ASSIGNED TASK
Give the number of lines in these entries that contain "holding", and nothing more.

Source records
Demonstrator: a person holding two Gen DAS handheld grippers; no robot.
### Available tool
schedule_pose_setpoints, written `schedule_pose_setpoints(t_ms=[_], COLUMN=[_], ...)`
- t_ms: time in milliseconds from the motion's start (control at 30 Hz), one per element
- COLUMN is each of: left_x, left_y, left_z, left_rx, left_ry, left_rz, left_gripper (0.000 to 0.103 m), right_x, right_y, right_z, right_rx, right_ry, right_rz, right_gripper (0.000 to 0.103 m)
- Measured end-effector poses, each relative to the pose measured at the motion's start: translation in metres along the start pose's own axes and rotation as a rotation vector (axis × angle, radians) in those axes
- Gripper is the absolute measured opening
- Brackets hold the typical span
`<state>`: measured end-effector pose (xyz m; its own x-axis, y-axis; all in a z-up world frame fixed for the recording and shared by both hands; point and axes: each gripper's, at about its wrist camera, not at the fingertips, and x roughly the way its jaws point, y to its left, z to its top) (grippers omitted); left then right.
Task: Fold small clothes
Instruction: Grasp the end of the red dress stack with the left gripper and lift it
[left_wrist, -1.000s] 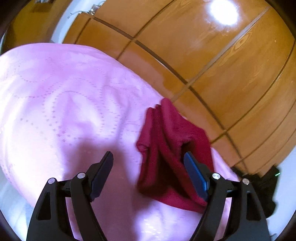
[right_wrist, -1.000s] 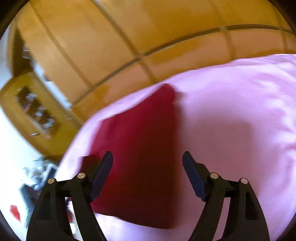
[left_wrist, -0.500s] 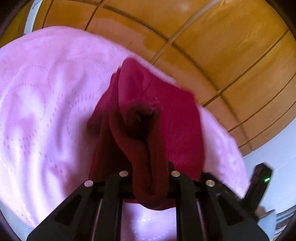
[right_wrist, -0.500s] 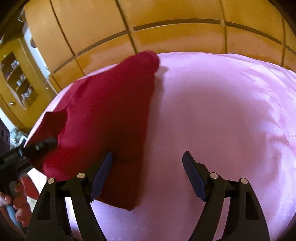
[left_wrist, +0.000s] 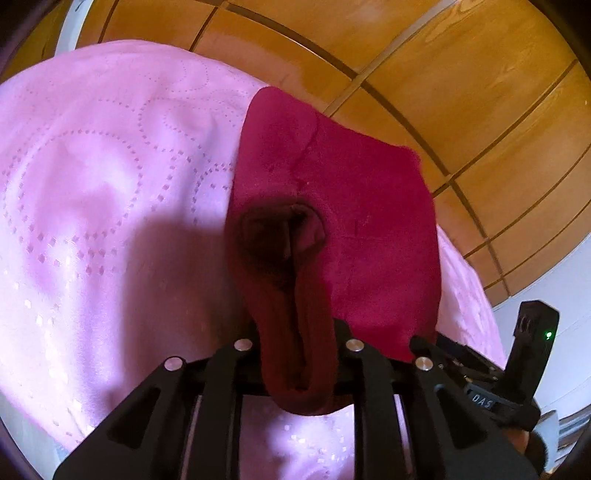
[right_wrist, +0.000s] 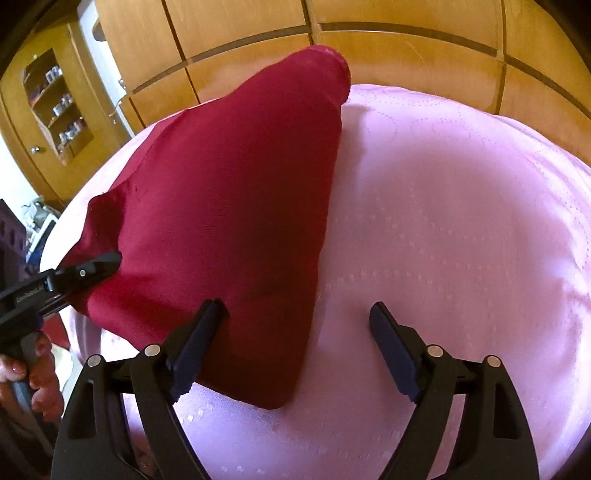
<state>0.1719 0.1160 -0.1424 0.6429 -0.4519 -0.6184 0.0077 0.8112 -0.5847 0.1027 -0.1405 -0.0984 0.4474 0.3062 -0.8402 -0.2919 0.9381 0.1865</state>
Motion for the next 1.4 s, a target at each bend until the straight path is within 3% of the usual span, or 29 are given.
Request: schedule_pose_setpoints(t_ms=[100, 233, 300, 400, 500, 667, 867, 967, 1000, 1067, 1133, 1200, 1333, 1400], left_x=[-0.006, -0.019, -0.028, -0.033, -0.032, -0.043, -0.029, -0.004, 0.002, 0.010, 0.011, 0.016, 0.040, 0.039], left_y=[0.006, 0.004, 0.000, -0.002, 0.002, 0.009, -0.001, -0.003, -0.004, -0.006, -0.016, -0.025, -0.017, -0.021], left_z=[0.001, 0.006, 0.009, 0.014, 0.021, 0.036, 0.050, 0.055, 0.055, 0.054, 0.052, 0.048, 0.047, 0.046], left_rx=[-0.041, -0.039, -0.021, -0.008, -0.006, -0.053, 0.002, 0.018, 0.014, -0.008, 0.027, 0.091, 0.162, 0.185], left_ry=[-0.011, -0.055, -0.095, -0.106, -0.114, -0.152, -0.129, -0.072, -0.054, -0.026, -0.036, -0.031, -0.003, -0.011], left_rz=[-0.047, -0.077, -0.069, -0.074, -0.018, 0.000, 0.041, 0.088, 0.093, 0.053, 0.049, 0.097, 0.159, 0.170], left_gripper=[0.026, 0.049, 0.068, 0.073, 0.073, 0.075, 0.077, 0.074, 0.067, 0.065, 0.066, 0.067, 0.067, 0.067], right_x=[-0.005, -0.022, -0.030, -0.034, -0.034, -0.016, 0.012, 0.034, 0.040, 0.048, 0.047, 0.044, 0.051, 0.054], right_y=[-0.004, -0.013, -0.016, -0.019, -0.011, 0.012, 0.026, 0.020, 0.016, -0.005, -0.024, -0.034, -0.022, -0.023], right_z=[0.005, 0.018, 0.027, 0.047, 0.072, 0.105, 0.124, 0.121, 0.120, 0.111, 0.103, 0.096, 0.091, 0.091], right_rx=[0.045, 0.096, 0.110, 0.113, 0.078, 0.002, -0.041, -0.054, -0.054, 0.006, 0.088, 0.128, 0.049, 0.054], right_ry=[-0.002, -0.058, -0.095, -0.137, -0.181, -0.184, -0.169, -0.111, -0.089, -0.063, -0.057, -0.066, -0.110, -0.121], right_rz=[0.026, 0.038, 0.037, 0.020, 0.000, -0.067, -0.128, -0.194, -0.218, -0.233, -0.207, -0.209, -0.295, -0.292], right_gripper=[0.082, 0.082, 0.082, 0.082, 0.083, 0.084, 0.084, 0.085, 0.085, 0.085, 0.085, 0.085, 0.095, 0.095])
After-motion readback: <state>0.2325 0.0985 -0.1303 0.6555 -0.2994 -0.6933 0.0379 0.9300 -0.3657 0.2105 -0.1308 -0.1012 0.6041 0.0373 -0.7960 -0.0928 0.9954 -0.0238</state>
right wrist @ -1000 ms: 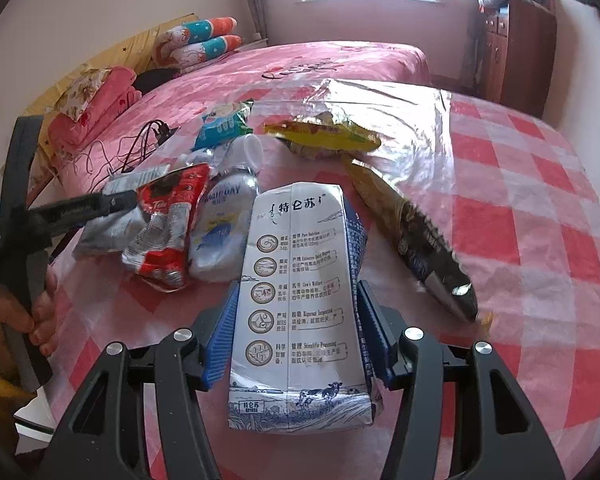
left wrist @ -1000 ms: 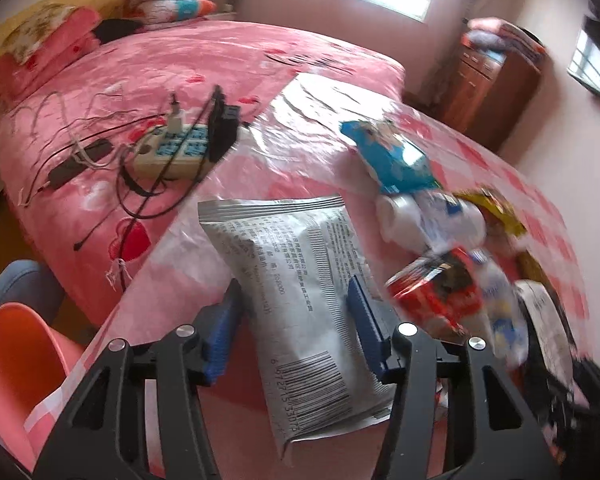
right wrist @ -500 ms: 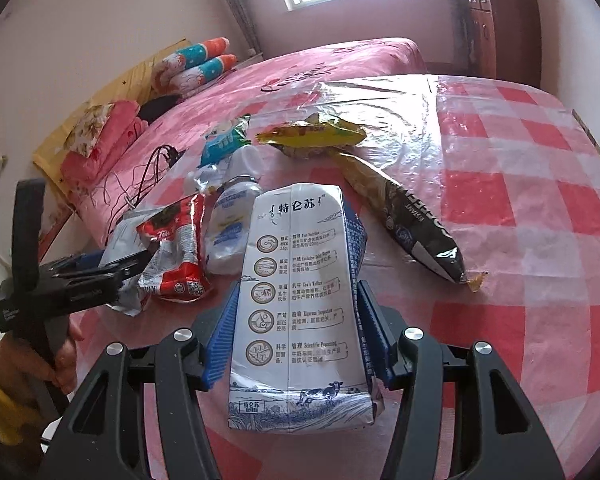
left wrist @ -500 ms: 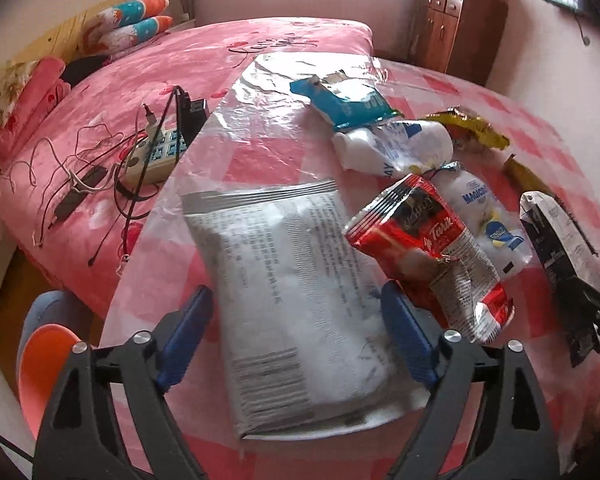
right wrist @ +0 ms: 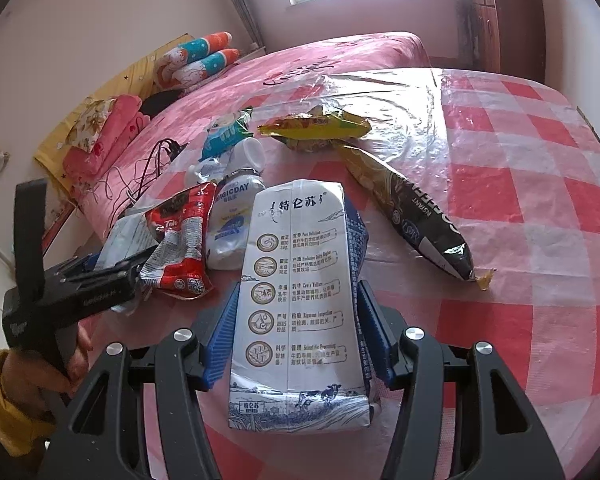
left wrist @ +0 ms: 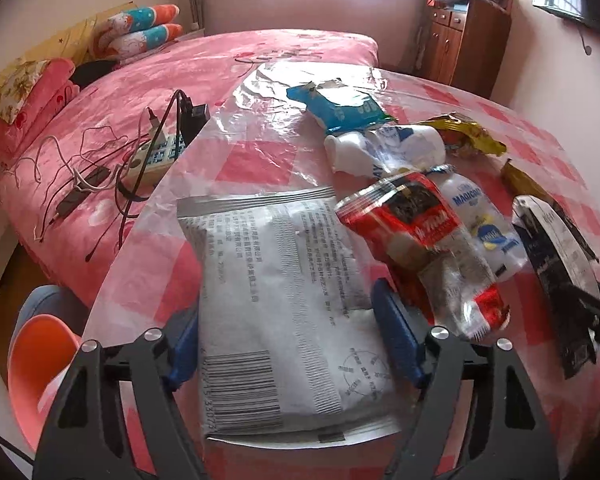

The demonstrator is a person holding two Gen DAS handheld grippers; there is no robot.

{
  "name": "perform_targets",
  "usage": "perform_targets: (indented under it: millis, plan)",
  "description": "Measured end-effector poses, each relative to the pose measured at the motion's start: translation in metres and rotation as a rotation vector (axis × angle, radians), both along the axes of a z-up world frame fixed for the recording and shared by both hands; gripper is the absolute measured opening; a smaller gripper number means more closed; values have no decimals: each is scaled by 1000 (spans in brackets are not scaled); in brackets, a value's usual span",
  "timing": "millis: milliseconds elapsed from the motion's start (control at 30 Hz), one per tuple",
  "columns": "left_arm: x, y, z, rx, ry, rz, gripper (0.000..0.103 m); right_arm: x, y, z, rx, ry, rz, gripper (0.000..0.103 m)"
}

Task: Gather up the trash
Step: 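Lift the white bag and milk carton off the table with both tools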

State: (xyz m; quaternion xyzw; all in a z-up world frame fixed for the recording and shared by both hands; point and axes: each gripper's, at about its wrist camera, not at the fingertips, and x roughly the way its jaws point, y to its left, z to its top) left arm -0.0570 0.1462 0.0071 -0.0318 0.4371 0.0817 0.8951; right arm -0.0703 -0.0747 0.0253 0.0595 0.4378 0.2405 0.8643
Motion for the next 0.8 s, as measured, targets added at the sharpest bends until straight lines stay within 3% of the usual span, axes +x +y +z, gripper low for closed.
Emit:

WORKED SOLUTION
2